Would executable files be Machine Code - made for the hardware? - linux

Here is from Wiki .
"In computing, an executable file causes a computer "to perform indicated tasks according to encoded instructions," ( Machine Code ?? )
"Modern operating systems retain control over the computer's resources, requiring that individual programs make system calls to access privileged resources. Since each operating system family features its own system call architecture, executable files are generally tied to specific operating systems."
Well this is my perspective .
Executables cannot be Machine Code as they need to tal to the OS for hardware services ( system calls) Hence executable is just not yet "Machine Code" ... Perhaps it is like some part of the code is actual Machine Code and some parts are just meant to call the Machine code embedded in the Operating system ? Overall it contains some junks of Machine Code - and some junks of codes to call the operating system .
Edited after Damon's Answer :
In the end OS is a set of machine codes . Basically OS would be doing the job of copy pasting user's Machine Code ( created by C Compiler ) and then if the instruction is a system call , the transfer goes to OS memory region for handling it . Now the question is what Machine Code generated in C can do this part ? Like asking to transfer control to OS etc - I suppose its system calls at higher abstraction but under the hood - how does it work .
I get a feeling its similar to chicken egg problem , C creates OS and C uses OS Cant find the exactly how the process goes .
Can anyone break the puzzle for me ?

One thing does not exclude the other. Executables are (unless they are some form of bytecode running in a virtual machine) machine code.
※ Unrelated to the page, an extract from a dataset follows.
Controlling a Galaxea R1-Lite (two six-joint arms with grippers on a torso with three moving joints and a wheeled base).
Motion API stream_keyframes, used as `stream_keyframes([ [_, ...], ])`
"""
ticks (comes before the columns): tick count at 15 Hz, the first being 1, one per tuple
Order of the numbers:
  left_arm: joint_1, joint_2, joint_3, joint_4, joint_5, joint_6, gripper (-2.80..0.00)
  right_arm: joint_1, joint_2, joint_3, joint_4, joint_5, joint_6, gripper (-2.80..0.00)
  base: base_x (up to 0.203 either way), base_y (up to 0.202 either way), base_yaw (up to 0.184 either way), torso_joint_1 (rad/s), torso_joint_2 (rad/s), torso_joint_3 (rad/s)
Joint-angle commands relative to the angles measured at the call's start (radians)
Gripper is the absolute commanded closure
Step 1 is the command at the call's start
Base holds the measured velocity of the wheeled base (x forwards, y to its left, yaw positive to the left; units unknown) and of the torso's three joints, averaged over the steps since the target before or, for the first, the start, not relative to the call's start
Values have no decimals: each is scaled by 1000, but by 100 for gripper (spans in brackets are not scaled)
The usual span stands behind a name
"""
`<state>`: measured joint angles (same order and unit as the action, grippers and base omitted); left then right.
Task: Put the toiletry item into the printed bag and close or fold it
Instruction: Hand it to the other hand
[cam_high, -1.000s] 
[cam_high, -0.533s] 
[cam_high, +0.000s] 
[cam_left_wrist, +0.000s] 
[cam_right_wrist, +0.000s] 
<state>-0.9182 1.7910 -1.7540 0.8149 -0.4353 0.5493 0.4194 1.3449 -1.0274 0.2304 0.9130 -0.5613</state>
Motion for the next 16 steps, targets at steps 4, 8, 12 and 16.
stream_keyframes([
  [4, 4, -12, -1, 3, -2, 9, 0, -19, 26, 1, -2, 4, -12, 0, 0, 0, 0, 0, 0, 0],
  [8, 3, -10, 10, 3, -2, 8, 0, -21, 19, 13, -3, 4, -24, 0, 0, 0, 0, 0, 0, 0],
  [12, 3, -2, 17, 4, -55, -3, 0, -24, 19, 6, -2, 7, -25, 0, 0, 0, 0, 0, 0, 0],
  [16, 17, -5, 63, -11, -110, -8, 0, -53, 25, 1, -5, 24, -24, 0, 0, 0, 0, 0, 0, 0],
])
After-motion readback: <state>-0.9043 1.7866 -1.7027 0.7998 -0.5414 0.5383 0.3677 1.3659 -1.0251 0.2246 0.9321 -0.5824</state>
However, there are different kinds of instructions, some of which are not usable at certain privilegue levels.
That is where the operating system comes in, it is "machine code" that runs at the highest privilegue level, working as arbiter for the "important" parts and tasks, such as deciding who gets CPU time and what value goes into some hardware register.
(originally comment, made an answer by request)
EDIT: About your extended question, this works approximately as follows. When the computer is turned on, the processor runs at its highest privilegue level. In this "mode", the BIOS, the boot loader, and the operating system can do just what they want. This sounds great, but you don't want any kind of code being able to do just whatever it wants.
For example, the code can tell the MMU which memory pages are allowed to be read or written to, and which ones are not. Or, it can define what address is called if "something special" such as a trap or interrupt happens. Or, it can directly write to some special memory addresses that map ports of some devices (disk, network, whatever).
Eventually, the OS switches to "unprivileged" mode and calls some non-OS code. When a trap or interrupt happens, execution is interrupted and continues elsewhere (as specified by the OS previously), and the privilege level is upped again. Once the interrupt has been dealt with, privilege is taken away, and user code is called again.
If a user program needs the OS to do something "OS like", it sets up parameters according to an agreed scheme (for example in some particular registers) and executes a trap instruction.
This is for example how things like multithreading or virtual memory are implemented. In regular intervals, a timer fires off an interrupt, which stops execution of "normal" code, and calls some code in the kernel (in privileged mode). That code then decides what user process control should returned to, after some kind of priority scheme. Those are the "CPU time slices" that are handed out.
If some process reads from or writes to a page that it isn't allowed, a trap is generated by the MMU. The OS then looks at what happened and where, and decides whether to load some data from disk into some memory region (and possibly purge something else) and change the process' mappings, or whether to kill the process with a "segmentation fault" error.
Of course in reality, it is a million times more complicated, but in principle that's about as it works.
It does not really matter whether the OS or the programs were originally written in C or with an assembler. To the processor, it's just a sequence of machine instructions. Even a python or perl script is "just machine instructions" in the end, only with a detour via the interpreter.

Related

"Switching from user mode to kernel mode" is an incorrect concept

Im studying for the first time "Operating System". In my book i found this sentence about "User Mode" and "Kernel Mode":
"Switch from user to kernel mode" instruction is executed only in kernel
mode
I think that is a incorrect sentence as in practice there is no "switch of kernel". In fact, when a user process need to do a privileged instruction it simply ask the kernel to do something for itself. Is it correct ?
In fact, when a user process need to do a privileged instruction it simply ask the kernel to do something for itself.
But how does that happen? Details are processor (i.e. instruction set architecture) and OS specific (explained in ABI specifications relevant to your system, e.g. here), but that usually involves some machine code instruction like SYSENTER or SYSCALL (or SVC on mainframes) capable of atomically changing the CPU mode (that is switching it in a controlled manner to kernel mode). The actual parameters of the system call (including even the syscall number) are often passed in registers (but details are ABI specific).
So I feel the concept of switching from user-mode to kernel-mode is relevant, and meaningful (so "correct").
BTW, user-mode code is forbidden (by the hardware) to execute privileged machine instructions, such as those interacting with IO hardware devices (read about protection rings). If you try, you get some hardware exception (a bit similar to interrupts). Hence your code (even if it is malicious) has to make system calls, which the kernel controls (it has lots of code related to permission checking), for e.g. all IO.
Read also Operating Systems: Three Easy Pieces - freely downloadable. See also http://osdev.org/. Read system call wikipage & syscalls(2), and the Assembler HowTo.
In real life, things are much more complex. Read about System Management Mode and about the (scary) Intel Management Engine.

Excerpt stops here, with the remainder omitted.